Routine biochemical parameters (Triglycerides, Total cholesterol, HDL cholesterol, Fasting glucose and HbA1c) were measured at the Department of Biochemistry, General University Hospital, Prague, Czech Republic by standard laboratory methods. LDL cholesterol was calculated using the Friedewald Equation.

4.4. Quantitative Reverse Transcription PCR

mRNA levels of CTRP3, TNF-α and IL6 were determined as described in detail elsewhere [45]. Briefly, samples of tissue were homogenized on MagNA Lyser Instrument (Roche Diagnostics GmbH, Mannheim, Germany).
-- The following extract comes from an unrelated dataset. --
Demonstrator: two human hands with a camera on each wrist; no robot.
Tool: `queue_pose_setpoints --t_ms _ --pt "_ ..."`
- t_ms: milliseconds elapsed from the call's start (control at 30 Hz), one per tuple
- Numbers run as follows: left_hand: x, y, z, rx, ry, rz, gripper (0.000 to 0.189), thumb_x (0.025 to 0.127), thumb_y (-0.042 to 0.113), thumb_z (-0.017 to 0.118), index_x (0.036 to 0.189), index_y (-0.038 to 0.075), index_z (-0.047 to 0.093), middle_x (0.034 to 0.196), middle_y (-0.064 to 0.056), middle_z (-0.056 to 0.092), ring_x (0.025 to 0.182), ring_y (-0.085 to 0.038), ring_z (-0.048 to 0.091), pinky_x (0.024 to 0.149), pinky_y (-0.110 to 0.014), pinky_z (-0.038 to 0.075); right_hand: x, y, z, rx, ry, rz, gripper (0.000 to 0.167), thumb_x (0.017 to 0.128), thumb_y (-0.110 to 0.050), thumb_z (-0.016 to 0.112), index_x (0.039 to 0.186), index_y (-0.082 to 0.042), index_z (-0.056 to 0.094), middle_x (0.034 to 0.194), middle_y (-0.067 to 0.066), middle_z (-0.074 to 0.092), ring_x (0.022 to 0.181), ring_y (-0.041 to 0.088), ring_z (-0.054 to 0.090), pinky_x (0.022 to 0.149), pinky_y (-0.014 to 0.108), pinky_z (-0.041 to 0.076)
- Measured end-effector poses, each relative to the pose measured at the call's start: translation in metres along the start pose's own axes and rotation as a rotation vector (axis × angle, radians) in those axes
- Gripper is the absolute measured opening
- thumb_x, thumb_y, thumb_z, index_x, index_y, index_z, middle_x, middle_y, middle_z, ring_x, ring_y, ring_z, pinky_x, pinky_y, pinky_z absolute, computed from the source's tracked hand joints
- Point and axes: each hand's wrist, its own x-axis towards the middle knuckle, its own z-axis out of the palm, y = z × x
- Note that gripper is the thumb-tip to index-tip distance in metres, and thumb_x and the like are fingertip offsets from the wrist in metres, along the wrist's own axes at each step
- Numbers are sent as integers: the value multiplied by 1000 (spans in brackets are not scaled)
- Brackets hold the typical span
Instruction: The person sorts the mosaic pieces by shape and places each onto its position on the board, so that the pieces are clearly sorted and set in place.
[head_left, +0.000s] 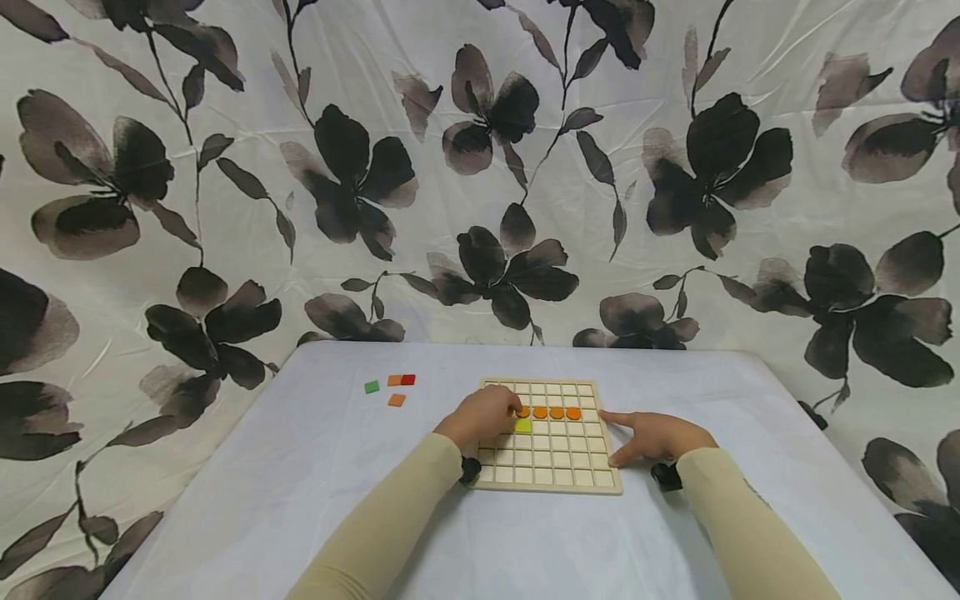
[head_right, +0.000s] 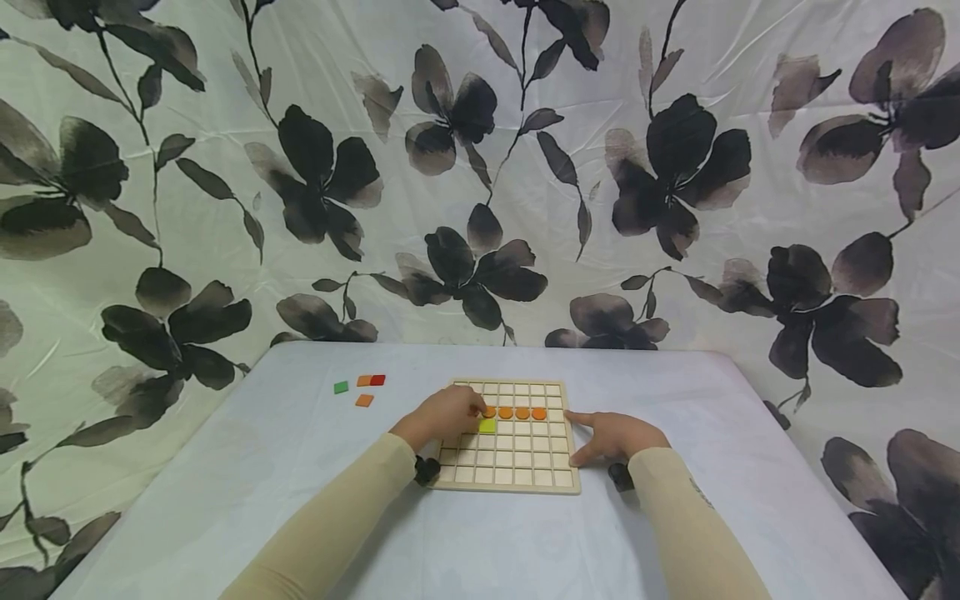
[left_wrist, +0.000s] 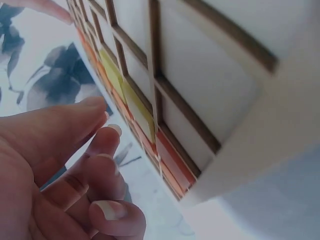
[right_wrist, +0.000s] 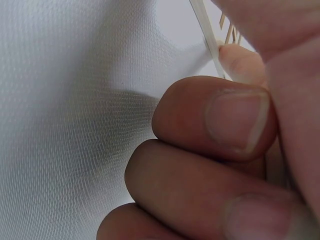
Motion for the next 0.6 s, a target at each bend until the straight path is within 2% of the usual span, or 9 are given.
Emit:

Total RNA was extracted on MagNA Pure instrument using Magna Pure Compact RNA Isolation kit (Roche Diagnostics GmbH, Mannheim, Germany).
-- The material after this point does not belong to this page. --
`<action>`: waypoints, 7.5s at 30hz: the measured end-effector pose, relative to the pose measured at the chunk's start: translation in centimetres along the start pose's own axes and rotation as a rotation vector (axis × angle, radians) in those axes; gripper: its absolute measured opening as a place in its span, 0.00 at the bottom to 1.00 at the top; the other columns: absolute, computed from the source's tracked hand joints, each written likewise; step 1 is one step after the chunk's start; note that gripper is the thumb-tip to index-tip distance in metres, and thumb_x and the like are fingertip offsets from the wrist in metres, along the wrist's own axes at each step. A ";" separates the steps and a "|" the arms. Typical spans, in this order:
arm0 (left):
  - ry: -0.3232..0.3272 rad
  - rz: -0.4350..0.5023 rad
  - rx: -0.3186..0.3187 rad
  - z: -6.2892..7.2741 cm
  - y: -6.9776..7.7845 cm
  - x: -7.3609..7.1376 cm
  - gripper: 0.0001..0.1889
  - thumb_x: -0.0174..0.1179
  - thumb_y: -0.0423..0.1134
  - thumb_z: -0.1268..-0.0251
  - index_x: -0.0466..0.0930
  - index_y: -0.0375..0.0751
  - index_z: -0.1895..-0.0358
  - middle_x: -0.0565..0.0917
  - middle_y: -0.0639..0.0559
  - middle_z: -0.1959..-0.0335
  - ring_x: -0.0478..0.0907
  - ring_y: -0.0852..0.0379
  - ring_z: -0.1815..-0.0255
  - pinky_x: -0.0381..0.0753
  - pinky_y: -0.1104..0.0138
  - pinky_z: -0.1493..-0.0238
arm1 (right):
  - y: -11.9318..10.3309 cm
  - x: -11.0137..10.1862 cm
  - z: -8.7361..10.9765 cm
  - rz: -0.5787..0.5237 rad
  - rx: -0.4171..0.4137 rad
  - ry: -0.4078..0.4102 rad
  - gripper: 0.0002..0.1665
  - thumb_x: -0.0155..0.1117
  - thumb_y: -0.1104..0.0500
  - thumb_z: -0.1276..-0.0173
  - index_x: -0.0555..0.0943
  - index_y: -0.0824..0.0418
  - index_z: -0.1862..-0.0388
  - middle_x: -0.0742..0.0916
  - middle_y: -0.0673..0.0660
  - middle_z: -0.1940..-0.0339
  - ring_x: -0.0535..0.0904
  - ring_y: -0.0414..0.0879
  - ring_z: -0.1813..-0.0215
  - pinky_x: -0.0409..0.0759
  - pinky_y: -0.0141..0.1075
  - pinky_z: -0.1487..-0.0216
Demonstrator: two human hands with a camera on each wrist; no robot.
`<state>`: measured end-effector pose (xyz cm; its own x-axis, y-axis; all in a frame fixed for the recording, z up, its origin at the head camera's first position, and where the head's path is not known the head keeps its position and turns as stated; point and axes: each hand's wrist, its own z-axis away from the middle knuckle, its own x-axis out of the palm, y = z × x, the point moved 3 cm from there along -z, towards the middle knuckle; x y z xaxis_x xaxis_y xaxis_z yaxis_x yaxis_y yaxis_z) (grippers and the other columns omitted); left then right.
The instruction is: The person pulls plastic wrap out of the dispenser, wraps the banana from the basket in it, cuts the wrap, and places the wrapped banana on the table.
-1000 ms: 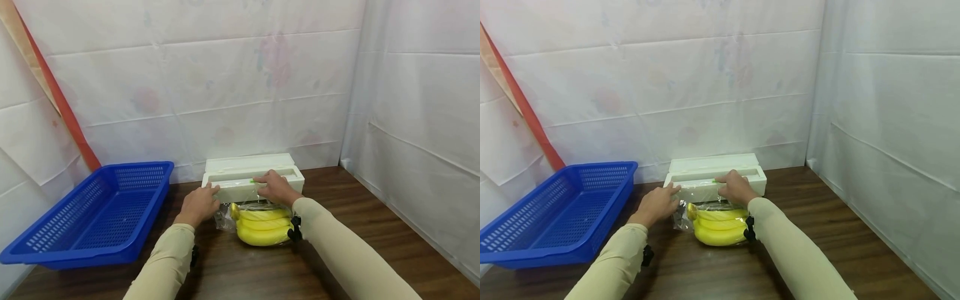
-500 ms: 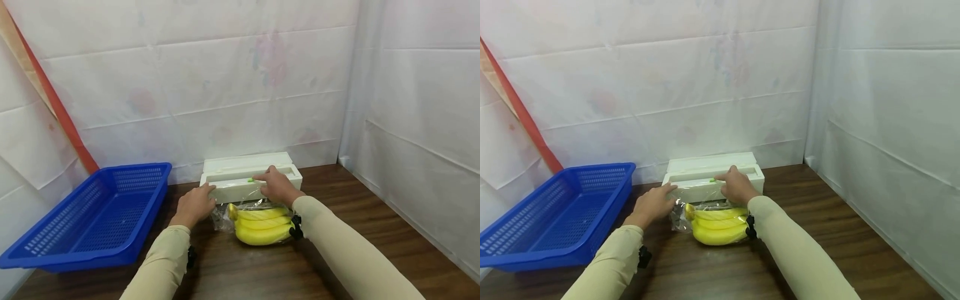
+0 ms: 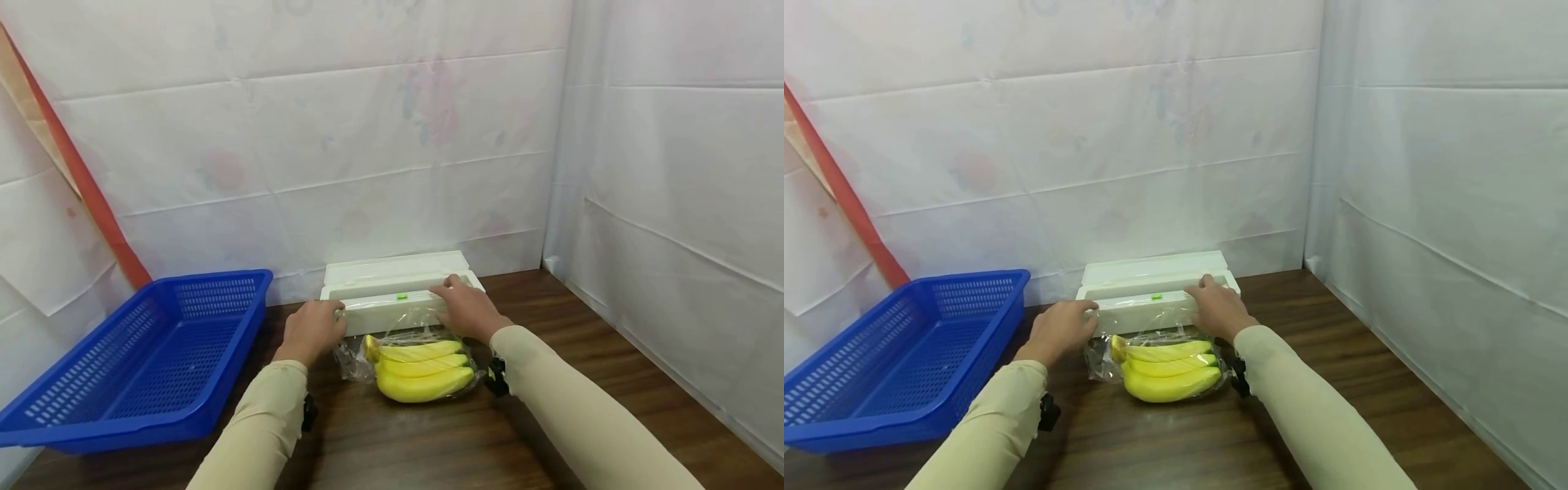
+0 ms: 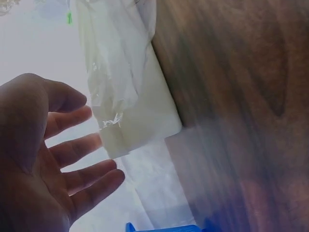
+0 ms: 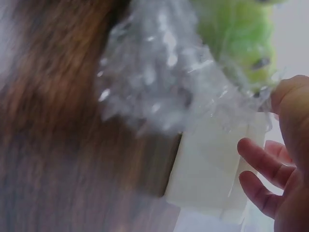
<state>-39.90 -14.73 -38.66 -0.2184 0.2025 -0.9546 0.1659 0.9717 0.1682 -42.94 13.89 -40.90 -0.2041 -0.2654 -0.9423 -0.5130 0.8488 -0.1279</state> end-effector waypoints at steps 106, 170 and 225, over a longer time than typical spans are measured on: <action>-0.370 -0.152 0.256 -3.1 9.1 2.2 0.29 0.53 0.40 0.25 0.63 0.62 0.23 0.70 0.43 0.37 0.69 0.45 0.38 0.79 0.52 0.52 | 0.6 3.4 3.1 -0.370 0.291 0.274 0.12 0.60 0.53 0.25 0.90 0.50 0.55 0.78 0.42 0.31 0.66 0.39 0.86 0.60 0.33 0.86; -0.395 0.044 0.203 -3.0 3.8 2.1 0.37 0.49 0.25 0.38 0.65 0.50 0.23 0.78 0.37 0.37 0.59 0.55 0.78 0.66 0.63 0.73 | 1.9 3.3 3.3 -0.405 0.294 0.252 0.13 0.60 0.53 0.25 0.90 0.53 0.53 0.77 0.42 0.30 0.55 0.40 0.91 0.55 0.32 0.87; -0.307 -0.041 0.098 -2.0 1.5 1.5 0.33 0.51 0.33 0.32 0.63 0.53 0.23 0.61 0.37 0.24 0.59 0.21 0.30 0.64 0.34 0.37 | 2.0 3.2 3.0 -0.451 0.289 0.253 0.14 0.60 0.54 0.25 0.89 0.56 0.51 0.76 0.44 0.29 0.53 0.40 0.90 0.56 0.32 0.87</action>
<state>-41.93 -12.73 -39.36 0.0710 0.1030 -0.9921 0.2583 0.9588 0.1180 -42.12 16.14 -45.14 -0.2292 -0.6993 -0.6770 -0.3548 0.7077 -0.6110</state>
Reverse transcription was performed using random primers according to the manufacturer’s protocol of the High-Capacity cDNA Reverse Transcription Kits (Applied Biosystems, Foster City, CA, USA). Gene expression analysis was performed on a 7500 Real-Time PCR System using TaqMan® gene Expression Assays (Applied Biosystems, Foster City, CA, USA). For the reaction, a mix of TaqMan® Universal PCR Master Mix II, NO AmpErase® UNG (Applied Biosystems, Foster City, CA, USA) and specific TaqMan® Gene expression Assays (Applied Biosystems, Foster City, CA, USA) were used (Supplementary Materials). Gene Beta-2 microglobulin was used as endogenous reference. The formula 2−∆∆Ct was used to calculate relative gene expression.

4.5. Statistical Analysis

Statistical analysis was performed, and graphs were drawn using SigmaPlot 13.0 software (SPSS Inc., Chicago, IL, USA). The results are expressed as mean ± standard error mean (SEM) or median (interquartile range). Normality of all data was assessed by the Shapiro–Wilk test. One-way ANOVA followed by Holm–Sidak test or one-way ANOVA on Ranks followed by Dunn’s method, and a paired t-test or Wilcoxon Signed-Rank test were used for the assessment of intra and intergroup differences, as appropriate. Correlations were analyzed using Spearman’s or Pearson’s correlation test, according to the Normality of data. In all statistical tests, p values < 0.05 were considered significant.